Envers les amis occasionnels ou intimes, Hieu se montrait également affable et patient. Une fin de semaine, nous étions permis de sortir du camp militaire. Hieu m'invitait à aller visiter la plantation de thé d'Entreray par motobicyclette louée dans le centre de la ville de Dalat. En toute honnêteté, je ne savais pas monter une motobicyclette; j'avais essayé une fois et m'étais tombé misérablement, mais quand Hieu m'invitait et promettait de m'enseigner, j'avais envie d'aller. Ainsi, nous louons chacun une motobicyclette, mettons en marche les moteurs, et Hieu m'enseigne à changer de vitesses, à appuyer sur l'accélérateur, etc... et il roule lentement devant de moi, je roule derrière lui! En chemin, quand nous engageons sur certaines routes montantes, je tue le moteur à plusieurs reprises! Hieu se ralentit et me signale quand je dois changer de vitesse, à la 2ème, à la 3ème, et quand je dois reverser à la 1ère. C'était bien laborieux, mais enfin nous sommes arrivés à notre destination et sommes revenus sain et sauf. Pendant notre trajet, Hieu s'est montré jovial et patient, il ne dénote aucune plainte ou impatience au sujet de ma maladresse.
Le temps passait vite, le jour de la sortie de l'école, les nouveaux officiers diplômés s'éparpillaient dans tous les coins du pays, j'ai retenu l'image de quelques amis spéciaux dans ma mémoire, et parmi eux Hieu occupait un coin bien spécial.
Après le découpage du pays en deux morceaux, je suis transféré au 3ème Bureau de l'Etat Major Général, responsable de la section de Recherche Générale; pas longtemps après, Hieu est aussi transféré ici en tant que Chef Adjoint. Je suis très content de notre réunion.

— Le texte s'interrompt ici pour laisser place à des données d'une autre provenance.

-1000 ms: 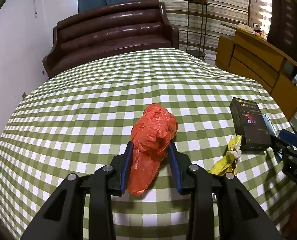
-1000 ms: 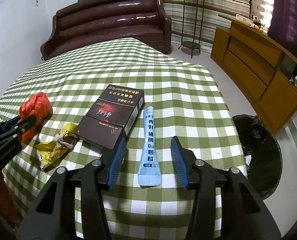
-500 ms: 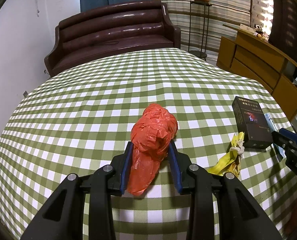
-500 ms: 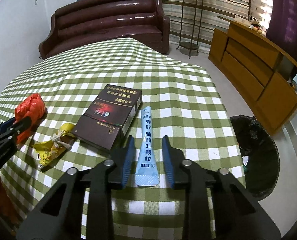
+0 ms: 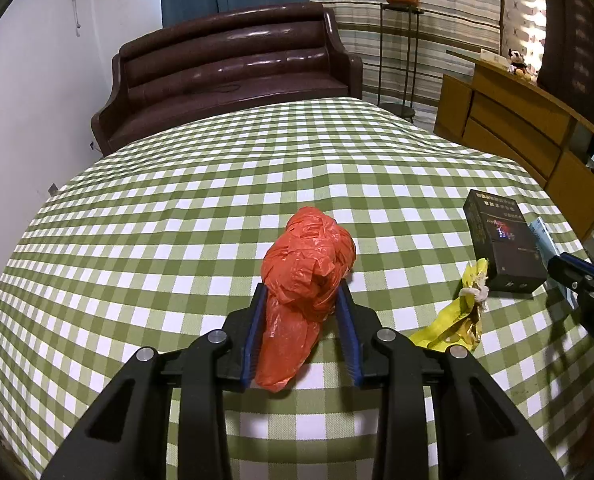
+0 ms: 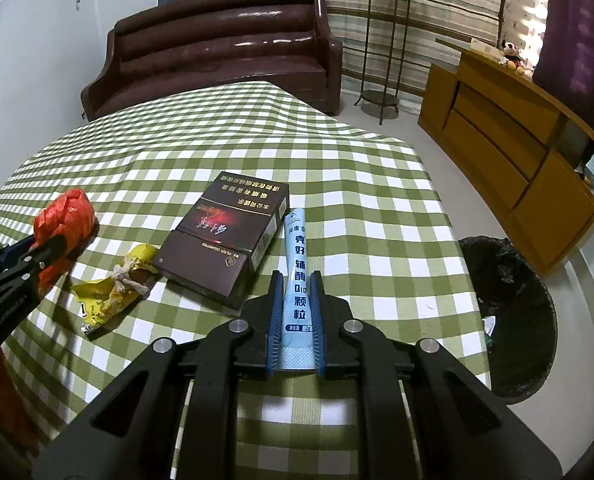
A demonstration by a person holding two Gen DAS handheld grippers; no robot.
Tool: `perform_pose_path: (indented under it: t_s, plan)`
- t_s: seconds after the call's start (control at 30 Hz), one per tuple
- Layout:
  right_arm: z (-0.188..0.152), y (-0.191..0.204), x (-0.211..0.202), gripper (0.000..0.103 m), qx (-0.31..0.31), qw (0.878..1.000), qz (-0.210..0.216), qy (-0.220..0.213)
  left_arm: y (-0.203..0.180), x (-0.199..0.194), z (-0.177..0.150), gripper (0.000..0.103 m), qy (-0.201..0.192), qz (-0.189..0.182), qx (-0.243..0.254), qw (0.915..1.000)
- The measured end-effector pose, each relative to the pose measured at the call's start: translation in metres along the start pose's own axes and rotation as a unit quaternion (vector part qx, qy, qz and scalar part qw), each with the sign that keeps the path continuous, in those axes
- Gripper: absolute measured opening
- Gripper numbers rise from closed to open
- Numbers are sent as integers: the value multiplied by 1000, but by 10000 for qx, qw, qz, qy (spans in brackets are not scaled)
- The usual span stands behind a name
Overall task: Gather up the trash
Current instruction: 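Grasp the light blue tube with the right tool while the left tool holds the red bag, then carry the red bag and light blue tube over the black bin with both tools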
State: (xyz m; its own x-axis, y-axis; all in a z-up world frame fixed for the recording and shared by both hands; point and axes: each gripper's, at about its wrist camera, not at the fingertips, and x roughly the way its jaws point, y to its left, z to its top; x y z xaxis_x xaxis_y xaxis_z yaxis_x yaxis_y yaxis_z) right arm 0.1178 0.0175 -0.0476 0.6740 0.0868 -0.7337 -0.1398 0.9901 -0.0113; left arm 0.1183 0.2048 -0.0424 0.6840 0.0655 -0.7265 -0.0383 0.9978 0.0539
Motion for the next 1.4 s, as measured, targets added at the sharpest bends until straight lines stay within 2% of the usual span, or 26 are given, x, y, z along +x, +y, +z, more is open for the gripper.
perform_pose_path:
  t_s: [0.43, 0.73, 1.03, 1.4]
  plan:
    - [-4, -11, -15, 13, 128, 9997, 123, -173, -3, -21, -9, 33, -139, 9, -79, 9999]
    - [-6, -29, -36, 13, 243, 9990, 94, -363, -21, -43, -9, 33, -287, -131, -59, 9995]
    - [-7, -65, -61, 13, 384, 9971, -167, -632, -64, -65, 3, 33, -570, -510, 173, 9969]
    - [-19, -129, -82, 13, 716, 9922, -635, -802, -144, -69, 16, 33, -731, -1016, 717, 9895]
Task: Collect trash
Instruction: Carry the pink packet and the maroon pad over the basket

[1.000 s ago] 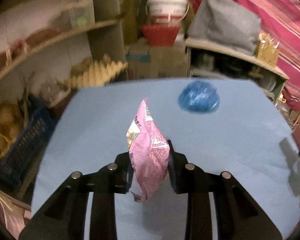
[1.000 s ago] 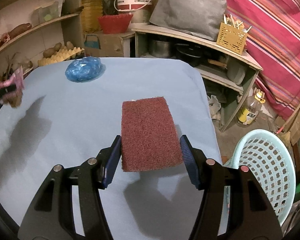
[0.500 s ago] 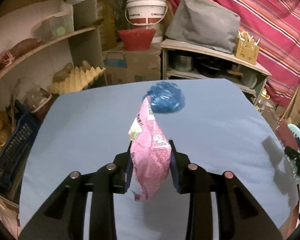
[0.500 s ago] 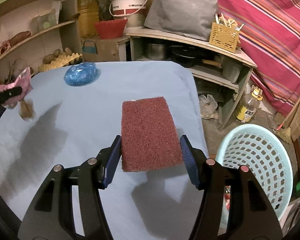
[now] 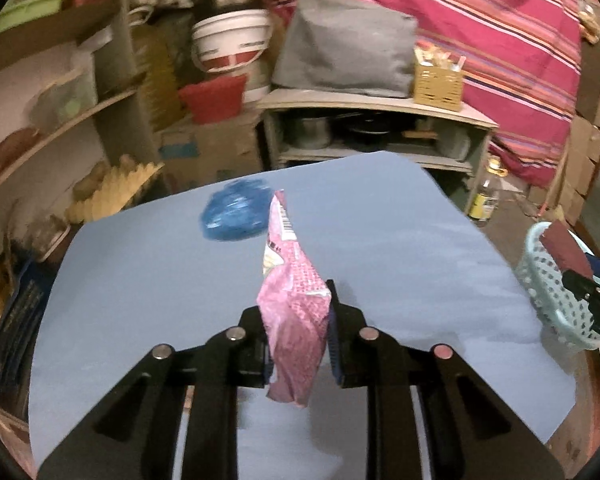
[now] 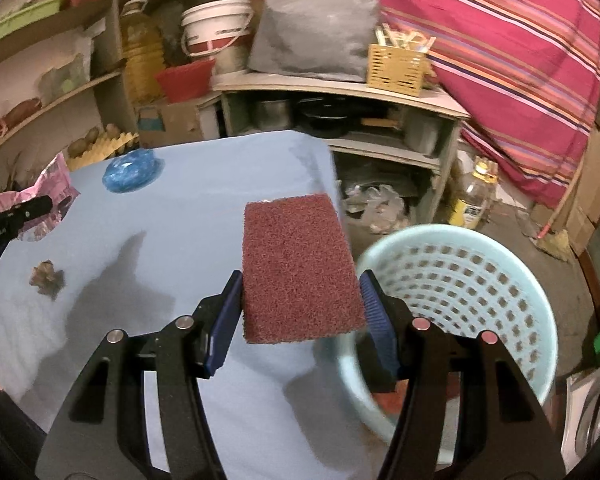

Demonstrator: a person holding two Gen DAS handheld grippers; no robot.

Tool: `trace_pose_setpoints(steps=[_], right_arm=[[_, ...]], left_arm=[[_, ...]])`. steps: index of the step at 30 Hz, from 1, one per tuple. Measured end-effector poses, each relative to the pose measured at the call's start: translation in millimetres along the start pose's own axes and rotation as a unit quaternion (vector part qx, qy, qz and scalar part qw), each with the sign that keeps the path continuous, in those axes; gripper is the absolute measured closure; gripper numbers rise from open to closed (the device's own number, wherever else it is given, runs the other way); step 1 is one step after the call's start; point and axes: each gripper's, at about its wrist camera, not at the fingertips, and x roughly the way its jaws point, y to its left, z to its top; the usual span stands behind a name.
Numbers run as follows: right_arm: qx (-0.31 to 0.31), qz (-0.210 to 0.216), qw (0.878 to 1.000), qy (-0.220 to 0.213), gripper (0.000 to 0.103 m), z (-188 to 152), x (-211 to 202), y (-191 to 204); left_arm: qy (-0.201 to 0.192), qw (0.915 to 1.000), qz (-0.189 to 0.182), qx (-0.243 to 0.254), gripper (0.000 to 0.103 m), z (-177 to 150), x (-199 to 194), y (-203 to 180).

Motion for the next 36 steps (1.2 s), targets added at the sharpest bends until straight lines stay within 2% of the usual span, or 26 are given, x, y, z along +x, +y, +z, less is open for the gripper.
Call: trace_pose_setpoints(steps=[13,20,24,30,36], right_arm=[[0.083,-0.058,0.995,-0.021,0.044,-28.6,-37.3,-115.2],[0.117,-0.086,0.989,-0.027,0.044,-37.6,-44.5,-155.5],[0.129,-0.091,0.987,-0.023,0.044,-39.0,-35.8,-164.4],[0.133,-0.099,0.986,-0.015,0.043,-35.1,-15.9,-166.3],[0.147,-0.101,0.984,-0.018,0.034,-31.8,-16.2,-173.3]], left_arm=[[-0.020,0.9952,-0.086,0.044,0.081,17.9,7.3,-134.4],[-0.039,0.9892,-0.124,0.068,0.081,24.9,6.0,-207.3],[-0.050,0.9864,-0.139,0.073,0.081,26.2,11.2,-241.5],[-0.039,0.9871,-0.138,0.070,0.081,24.8,25.8,-263.1],[-0.035,0.9886,-0.132,0.064,0.081,24.0,33.0,-267.2]])
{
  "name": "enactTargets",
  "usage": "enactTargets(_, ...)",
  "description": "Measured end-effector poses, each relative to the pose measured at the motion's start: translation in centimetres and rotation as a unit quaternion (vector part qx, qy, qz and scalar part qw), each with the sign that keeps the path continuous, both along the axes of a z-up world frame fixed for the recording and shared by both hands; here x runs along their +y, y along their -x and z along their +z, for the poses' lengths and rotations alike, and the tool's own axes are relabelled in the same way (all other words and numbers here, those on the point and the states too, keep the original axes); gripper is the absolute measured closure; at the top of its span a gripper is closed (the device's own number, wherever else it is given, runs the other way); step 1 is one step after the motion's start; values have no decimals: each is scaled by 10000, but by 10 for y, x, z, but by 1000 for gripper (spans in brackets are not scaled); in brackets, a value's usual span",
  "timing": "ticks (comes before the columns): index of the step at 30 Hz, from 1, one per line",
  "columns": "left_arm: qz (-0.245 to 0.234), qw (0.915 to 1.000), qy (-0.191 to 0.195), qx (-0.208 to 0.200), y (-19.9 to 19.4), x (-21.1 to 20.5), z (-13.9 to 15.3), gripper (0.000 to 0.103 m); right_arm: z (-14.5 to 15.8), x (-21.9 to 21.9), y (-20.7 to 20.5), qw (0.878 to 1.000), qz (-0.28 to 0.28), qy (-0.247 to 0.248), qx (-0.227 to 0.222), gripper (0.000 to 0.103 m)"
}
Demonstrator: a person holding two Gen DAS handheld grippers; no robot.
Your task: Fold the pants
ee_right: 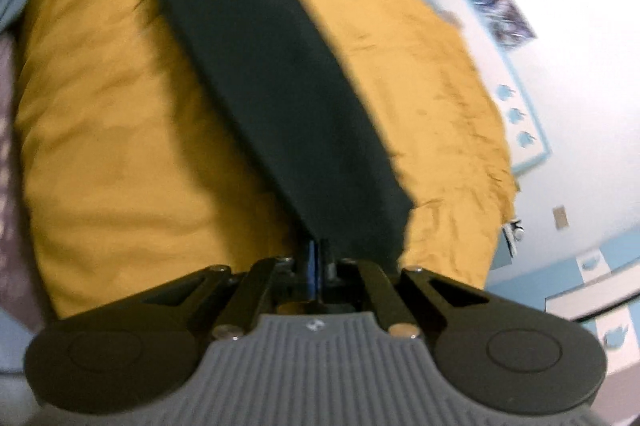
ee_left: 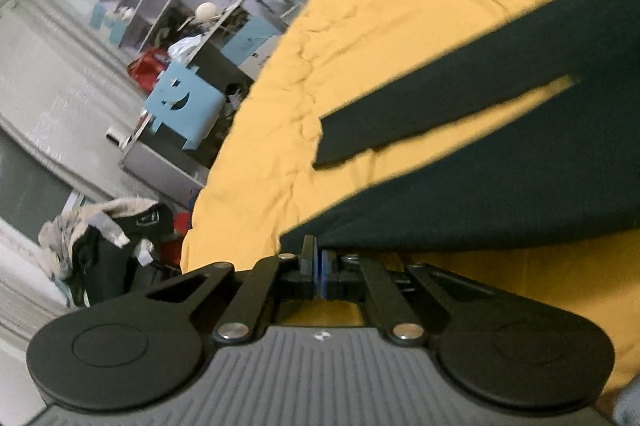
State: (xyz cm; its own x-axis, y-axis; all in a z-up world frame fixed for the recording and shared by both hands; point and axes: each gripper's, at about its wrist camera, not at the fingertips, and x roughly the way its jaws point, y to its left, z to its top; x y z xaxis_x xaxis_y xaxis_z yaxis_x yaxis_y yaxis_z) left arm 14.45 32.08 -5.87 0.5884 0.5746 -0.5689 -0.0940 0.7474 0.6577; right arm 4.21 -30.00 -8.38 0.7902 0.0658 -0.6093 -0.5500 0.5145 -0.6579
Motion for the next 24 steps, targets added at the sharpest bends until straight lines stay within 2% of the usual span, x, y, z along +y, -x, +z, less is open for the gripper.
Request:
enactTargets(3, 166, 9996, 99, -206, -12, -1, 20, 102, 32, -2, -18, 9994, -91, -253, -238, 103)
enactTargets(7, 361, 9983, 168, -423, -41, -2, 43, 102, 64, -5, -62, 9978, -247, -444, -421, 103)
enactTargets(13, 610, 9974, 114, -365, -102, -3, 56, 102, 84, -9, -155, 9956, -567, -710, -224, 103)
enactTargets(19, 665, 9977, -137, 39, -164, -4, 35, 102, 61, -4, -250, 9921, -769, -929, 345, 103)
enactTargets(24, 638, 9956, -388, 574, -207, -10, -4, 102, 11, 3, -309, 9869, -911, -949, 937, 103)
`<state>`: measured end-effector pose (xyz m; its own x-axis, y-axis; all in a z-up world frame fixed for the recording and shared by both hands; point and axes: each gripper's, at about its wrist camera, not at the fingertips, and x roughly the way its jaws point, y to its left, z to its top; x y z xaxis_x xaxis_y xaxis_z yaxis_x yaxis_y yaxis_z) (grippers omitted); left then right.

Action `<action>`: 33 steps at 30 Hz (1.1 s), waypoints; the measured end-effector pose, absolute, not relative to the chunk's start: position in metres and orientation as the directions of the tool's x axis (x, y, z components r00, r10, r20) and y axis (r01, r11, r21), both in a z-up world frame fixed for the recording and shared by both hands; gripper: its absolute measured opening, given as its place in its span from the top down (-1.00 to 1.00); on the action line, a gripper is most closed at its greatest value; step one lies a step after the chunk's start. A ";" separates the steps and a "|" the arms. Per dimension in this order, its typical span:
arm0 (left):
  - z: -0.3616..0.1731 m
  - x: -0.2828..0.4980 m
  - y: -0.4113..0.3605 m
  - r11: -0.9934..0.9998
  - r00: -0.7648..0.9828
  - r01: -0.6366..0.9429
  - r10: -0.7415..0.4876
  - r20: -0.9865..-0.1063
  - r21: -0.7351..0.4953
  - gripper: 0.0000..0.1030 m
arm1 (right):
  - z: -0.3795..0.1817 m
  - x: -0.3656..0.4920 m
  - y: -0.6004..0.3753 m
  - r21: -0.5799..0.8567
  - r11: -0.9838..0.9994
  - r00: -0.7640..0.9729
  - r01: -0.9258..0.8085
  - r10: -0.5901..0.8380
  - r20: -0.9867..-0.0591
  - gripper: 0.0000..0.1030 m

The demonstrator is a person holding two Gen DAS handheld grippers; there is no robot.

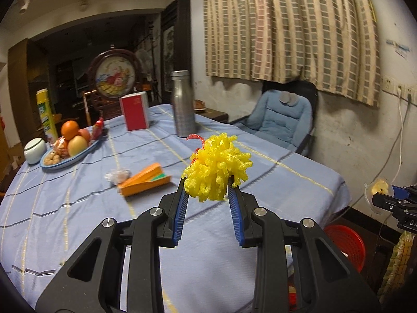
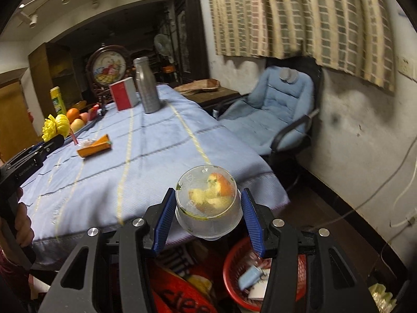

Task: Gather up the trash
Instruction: 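Carry the yellow net and clear container over to the red wastebasket, then open the right tool to drop the container while the left tool drops the net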

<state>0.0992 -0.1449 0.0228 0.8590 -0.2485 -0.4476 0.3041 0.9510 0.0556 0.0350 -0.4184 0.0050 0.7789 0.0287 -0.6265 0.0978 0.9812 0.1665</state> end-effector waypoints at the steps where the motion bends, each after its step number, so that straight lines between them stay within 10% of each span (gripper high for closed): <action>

La première chose que je dénote est qu'il demeure le même dans son comportement et attitude, comme d'antan. Pendant la période que nous travaillons au 3ème Bureau, je remarque que Hieu est très intelligent et diligent, vif et rapide en prenant des décisions concernant les affaires stratégiques. Tout le monde du personnel le respecte. Parfois aux pauses de midi, il s'arrête par mon bureau ou j'entre dans son bureau pour parler de la famille, société, opérations militaires...Un jour, il me dit: "Je fais tout mon possible pour me rapprocher d'un saint, mais je n'y parviens pas". Depuis les jours à l'Académie Militaire de Dalat, j'ai noté que Hieu était un homme d'idéal, ce jour-là j'ai compris que son idéal se situe dans la stratosphère spirituelle, visant à la perfection spirituelle dans la vie afin d'être près de Dieu. Un tel idéal est la motivation de toutes ses actions.
Après son service au 3ème Bureau/EMG, Hieu a été transféré à un autre poste. Je n'entendais pas parler de lui jusqu'au temps où j'ai appris qu'il était devenu Commandant d'une Division. La dernière fois où j'avais l'occasion de rencontrer le Général Hieu était quand il passait par l'Etat Major Général pour quelques affaires.
Puis à l'étonnement de tout le monde, Hieu est parti subitement pour de bon. J'ai été présent à son enterrement au cimetière militaire, dans ma tête tourbillonnaient une multitude d'interrogations au sujet de son départ inattendu , même aujourd'hui je n'ai pas encore trouvé de réponses satisfaisantes. Mais je suis certain d'une chose: Hieu est avec Dieu, celui qu'il avait toujours aspiré d'être près par une vie visée à une parfaite sainteté et un bonheur infini réservé à tous ceux qui ont de la bonne volonté de répondre à l'appel du Sauveur. Là où Hieu vit à présent, je suis certain qu'il continue à intercéder pour ses bien-aimés et il n'oublierait également pas ses camarades de classe qui avaient le même idéal de servir leur pays bien-aimé.